Bank of Nova Scotia (TSX:BNS) Is the Most Vulnerable Canadian Bank to a Global Recession

Bank of Nova Scotia (TSX:BNS)(NYSE:BNS) appears particularly exposed to a global economic slump.

| More on:

Canada’s banks continue to attract considerable negative attention, with the Big Five banks among the 10 most shorted stocks on the TSX. Most of that negative attention is coming from U.S. hedge funds in the belief that the conditions that exist in Canada are similar to those that prevailed in the U.S. in the lead-up to the housing melt down and emergence of the global financial crisis.

Even renowned short-seller Steve Eisman of Big Short fame has doubled down on shorting Canadian banks, as he believes that a deterioration in credit quality will have a sharp impact on the performance of the banks.

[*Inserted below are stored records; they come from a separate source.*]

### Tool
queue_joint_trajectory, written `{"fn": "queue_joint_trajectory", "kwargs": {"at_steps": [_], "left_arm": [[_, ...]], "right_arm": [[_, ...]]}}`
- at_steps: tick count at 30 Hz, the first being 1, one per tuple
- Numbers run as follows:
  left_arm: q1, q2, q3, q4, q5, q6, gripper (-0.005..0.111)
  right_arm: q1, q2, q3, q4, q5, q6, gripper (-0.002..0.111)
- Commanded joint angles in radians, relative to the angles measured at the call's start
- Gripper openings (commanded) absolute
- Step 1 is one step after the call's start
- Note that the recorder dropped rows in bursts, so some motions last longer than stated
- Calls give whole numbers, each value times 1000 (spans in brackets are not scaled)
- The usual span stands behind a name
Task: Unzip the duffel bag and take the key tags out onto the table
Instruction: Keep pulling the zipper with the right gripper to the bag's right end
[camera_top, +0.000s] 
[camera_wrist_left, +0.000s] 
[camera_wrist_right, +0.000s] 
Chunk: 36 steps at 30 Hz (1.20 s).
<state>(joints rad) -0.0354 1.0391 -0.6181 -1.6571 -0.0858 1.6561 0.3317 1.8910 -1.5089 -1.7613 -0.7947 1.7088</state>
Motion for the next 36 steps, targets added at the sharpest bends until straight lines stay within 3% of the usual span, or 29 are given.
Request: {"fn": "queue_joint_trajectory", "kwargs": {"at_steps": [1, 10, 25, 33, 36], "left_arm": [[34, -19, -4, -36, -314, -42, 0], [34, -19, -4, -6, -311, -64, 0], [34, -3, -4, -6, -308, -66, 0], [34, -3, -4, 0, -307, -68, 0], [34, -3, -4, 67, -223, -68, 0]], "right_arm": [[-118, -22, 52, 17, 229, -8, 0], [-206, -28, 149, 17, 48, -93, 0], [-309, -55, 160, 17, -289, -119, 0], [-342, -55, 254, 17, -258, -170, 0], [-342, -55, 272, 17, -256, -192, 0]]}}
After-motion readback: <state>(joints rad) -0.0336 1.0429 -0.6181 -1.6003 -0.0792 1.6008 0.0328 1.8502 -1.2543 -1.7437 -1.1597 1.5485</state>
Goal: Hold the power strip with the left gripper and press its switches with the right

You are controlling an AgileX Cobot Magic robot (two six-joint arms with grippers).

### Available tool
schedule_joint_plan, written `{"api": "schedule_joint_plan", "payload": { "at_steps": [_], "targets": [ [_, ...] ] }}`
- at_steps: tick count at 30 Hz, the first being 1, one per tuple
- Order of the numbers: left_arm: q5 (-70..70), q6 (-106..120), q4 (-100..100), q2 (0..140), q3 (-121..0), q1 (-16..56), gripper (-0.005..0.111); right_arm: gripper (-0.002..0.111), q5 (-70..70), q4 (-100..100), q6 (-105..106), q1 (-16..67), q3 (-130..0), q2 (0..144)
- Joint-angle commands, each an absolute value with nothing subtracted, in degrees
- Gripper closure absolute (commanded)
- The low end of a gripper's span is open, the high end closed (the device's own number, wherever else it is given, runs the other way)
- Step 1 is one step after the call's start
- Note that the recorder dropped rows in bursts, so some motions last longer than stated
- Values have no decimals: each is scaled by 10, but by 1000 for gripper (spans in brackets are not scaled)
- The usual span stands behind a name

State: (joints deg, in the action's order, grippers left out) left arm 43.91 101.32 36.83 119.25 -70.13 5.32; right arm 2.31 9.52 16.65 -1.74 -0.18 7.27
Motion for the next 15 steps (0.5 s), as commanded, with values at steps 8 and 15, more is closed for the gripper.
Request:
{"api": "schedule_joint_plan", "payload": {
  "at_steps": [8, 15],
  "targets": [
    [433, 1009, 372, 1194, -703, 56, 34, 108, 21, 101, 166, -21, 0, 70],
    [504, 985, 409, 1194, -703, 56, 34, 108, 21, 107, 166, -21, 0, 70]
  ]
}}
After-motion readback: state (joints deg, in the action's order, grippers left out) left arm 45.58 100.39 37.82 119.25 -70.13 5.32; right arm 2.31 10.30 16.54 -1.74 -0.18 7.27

Canada’s most international bank, Bank of Nova Scotia (TSX:BNS)(NYSE:BNS), is the most shorted stock on the TSX, followed by Toronto-Dominion Bank in third place and Royal Bank of Canada as the fourth most shorted stock.

There are signs that Canada’s Big Five banks are vulnerable to a range of global economic headwinds, and Scotiabank is the most exposed to the threat of a global recession.

Why is Scotiabank vulnerable?

The bank has rapidly expanded into the South American nations of Colombia, Peru, and Chile, where Scotiabank is a top 10 ranked bank. Those emerging economies are highly dependent upon global demand for commodities — notably oil and base metals — to drive growth.

The ongoing trade war between the world’s two largest economies, the U.S. and China, is fanning fears of a global economic slowdown and recession. There is also the slowdown in manufacturing across most major industrial economies, including Germany, the U.S., China, India, Japan and South Korea, which is further impacting the outlook for many commodities, notably energy and base metals.

The international oil benchmark Brent has lost 30% over the last year, while copper and zinc have both weakened by 8%.

That doesn’t bode well for GDP growth in those countries, with the International Monetary Fund (IMF) recently downgrading its outlook for Latin America, shaving over 1% off the projected GDP growth for Colombia, Chile and Peru.

Weaker growth coupled with deteriorating credit quality in the region will have a sharp impact on Scotiabank’s earnings, as its international division was responsible for roughly 40% of bank’s total third quarter net income.

In addition to the deteriorating economic conditions in Latin America, which are being magnified by a strong U.S. dollar and weak regional currencies, Colombia is facing a fiscal crisis and the re-emergence of a decades’ long civil war. That will certainly crimp growth in the Andean nation, where Scotiabank is the fifth-largest lender.

Weighing further on Scotiabank’s performance is the weak Canadian economic outlook, with the IMF recently downgrading its GDP growth forecast for 2019 to 1.5% and 1.8% in 2020.

When considered in conjunction with a softer housing market, heavily indebted households and falling exports, it’s difficult to see Scotiabank experiencing the robust growth to which shareholders have become accustomed.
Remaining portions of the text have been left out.